▶ **What you need to do**
Which lines of the data hold the word "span"? Copy all of them.

▶ **Given material**
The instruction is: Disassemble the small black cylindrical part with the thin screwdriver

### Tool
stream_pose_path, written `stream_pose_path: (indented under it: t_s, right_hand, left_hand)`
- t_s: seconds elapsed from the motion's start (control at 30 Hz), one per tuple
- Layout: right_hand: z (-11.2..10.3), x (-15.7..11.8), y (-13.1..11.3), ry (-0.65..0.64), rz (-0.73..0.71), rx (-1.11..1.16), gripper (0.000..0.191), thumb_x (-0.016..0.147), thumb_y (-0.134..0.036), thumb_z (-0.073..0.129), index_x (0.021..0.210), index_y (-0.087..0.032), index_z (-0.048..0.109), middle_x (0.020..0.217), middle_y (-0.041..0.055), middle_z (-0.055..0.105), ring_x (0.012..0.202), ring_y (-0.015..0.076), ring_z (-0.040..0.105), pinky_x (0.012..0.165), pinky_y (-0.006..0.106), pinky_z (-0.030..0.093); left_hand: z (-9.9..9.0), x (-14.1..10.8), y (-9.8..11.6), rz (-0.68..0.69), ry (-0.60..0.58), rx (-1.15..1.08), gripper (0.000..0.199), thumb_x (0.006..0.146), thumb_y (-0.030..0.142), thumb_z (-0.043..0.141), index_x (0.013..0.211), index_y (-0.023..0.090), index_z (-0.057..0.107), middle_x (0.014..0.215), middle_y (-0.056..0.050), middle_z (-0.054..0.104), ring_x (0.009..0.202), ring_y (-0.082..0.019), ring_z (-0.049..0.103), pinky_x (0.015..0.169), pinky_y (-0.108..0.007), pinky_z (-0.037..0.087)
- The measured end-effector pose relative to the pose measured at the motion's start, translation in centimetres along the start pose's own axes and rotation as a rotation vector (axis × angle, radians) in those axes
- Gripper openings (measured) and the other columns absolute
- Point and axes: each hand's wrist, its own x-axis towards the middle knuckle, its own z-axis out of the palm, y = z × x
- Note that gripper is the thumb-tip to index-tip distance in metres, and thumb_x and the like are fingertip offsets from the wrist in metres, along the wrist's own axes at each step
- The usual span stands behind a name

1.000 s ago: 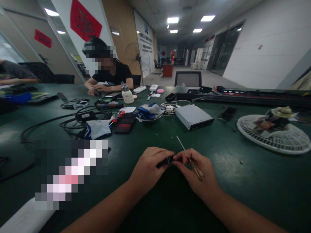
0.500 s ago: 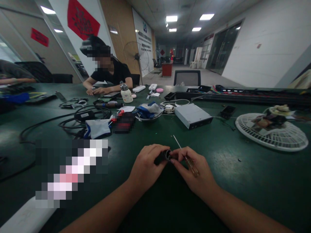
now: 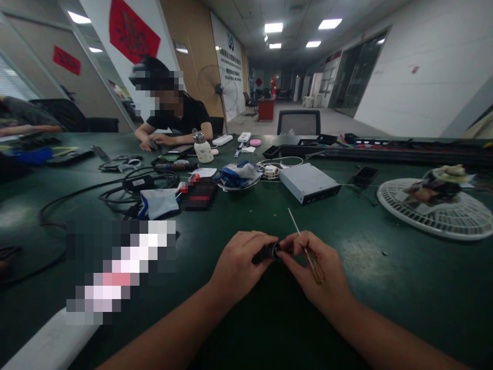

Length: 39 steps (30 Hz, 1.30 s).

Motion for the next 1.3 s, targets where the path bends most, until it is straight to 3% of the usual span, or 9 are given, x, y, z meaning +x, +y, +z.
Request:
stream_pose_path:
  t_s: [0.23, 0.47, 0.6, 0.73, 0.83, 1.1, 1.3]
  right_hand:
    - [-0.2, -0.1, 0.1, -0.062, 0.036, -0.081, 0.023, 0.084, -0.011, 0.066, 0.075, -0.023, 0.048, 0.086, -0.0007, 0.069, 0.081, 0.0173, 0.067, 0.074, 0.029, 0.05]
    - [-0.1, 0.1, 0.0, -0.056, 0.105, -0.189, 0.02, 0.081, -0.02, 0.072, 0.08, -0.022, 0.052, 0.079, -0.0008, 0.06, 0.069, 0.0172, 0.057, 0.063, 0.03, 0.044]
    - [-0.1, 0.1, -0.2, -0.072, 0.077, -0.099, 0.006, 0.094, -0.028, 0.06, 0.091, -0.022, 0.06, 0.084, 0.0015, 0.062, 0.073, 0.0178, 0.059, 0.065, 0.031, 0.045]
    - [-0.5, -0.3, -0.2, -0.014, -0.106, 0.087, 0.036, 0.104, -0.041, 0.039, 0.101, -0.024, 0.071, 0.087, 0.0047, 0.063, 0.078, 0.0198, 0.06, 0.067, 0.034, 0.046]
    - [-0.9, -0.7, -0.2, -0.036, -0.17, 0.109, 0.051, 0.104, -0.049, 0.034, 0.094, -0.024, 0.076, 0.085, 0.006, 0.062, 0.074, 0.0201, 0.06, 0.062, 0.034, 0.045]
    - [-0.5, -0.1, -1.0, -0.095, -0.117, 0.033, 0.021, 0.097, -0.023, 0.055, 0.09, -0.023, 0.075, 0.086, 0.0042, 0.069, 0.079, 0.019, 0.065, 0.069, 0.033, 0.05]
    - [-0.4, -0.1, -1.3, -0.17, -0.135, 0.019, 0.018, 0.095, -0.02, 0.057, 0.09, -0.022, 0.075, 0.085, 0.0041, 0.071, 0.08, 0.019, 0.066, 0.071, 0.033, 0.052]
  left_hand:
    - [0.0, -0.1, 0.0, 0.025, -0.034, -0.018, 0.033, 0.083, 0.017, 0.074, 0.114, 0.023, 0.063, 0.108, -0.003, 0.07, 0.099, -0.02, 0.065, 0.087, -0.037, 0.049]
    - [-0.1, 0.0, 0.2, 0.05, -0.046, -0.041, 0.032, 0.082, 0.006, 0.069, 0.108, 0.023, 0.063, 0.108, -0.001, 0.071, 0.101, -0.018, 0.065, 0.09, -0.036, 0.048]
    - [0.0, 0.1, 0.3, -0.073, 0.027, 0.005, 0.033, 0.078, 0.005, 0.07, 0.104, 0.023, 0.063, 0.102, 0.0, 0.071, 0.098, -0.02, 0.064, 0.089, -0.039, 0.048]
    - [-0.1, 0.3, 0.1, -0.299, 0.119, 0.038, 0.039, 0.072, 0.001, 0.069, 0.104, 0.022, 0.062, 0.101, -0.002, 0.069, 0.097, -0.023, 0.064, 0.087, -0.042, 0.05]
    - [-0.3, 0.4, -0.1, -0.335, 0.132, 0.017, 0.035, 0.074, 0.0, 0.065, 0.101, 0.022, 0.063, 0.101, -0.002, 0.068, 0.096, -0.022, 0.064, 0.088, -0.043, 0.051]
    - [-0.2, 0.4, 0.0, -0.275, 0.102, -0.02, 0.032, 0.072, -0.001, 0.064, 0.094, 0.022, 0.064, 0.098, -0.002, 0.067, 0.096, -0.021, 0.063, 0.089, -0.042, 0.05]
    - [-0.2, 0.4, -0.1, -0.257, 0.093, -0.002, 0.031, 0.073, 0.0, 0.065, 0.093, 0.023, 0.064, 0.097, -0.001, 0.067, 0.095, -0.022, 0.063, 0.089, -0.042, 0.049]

▶ **Written reply**
- The usual span stands behind a name
Motion for the next 1.3 s, targets where the path bends most, until it is straight to 3% of the usual span, or 9 are given, x, y, z meaning +x, +y, +z.

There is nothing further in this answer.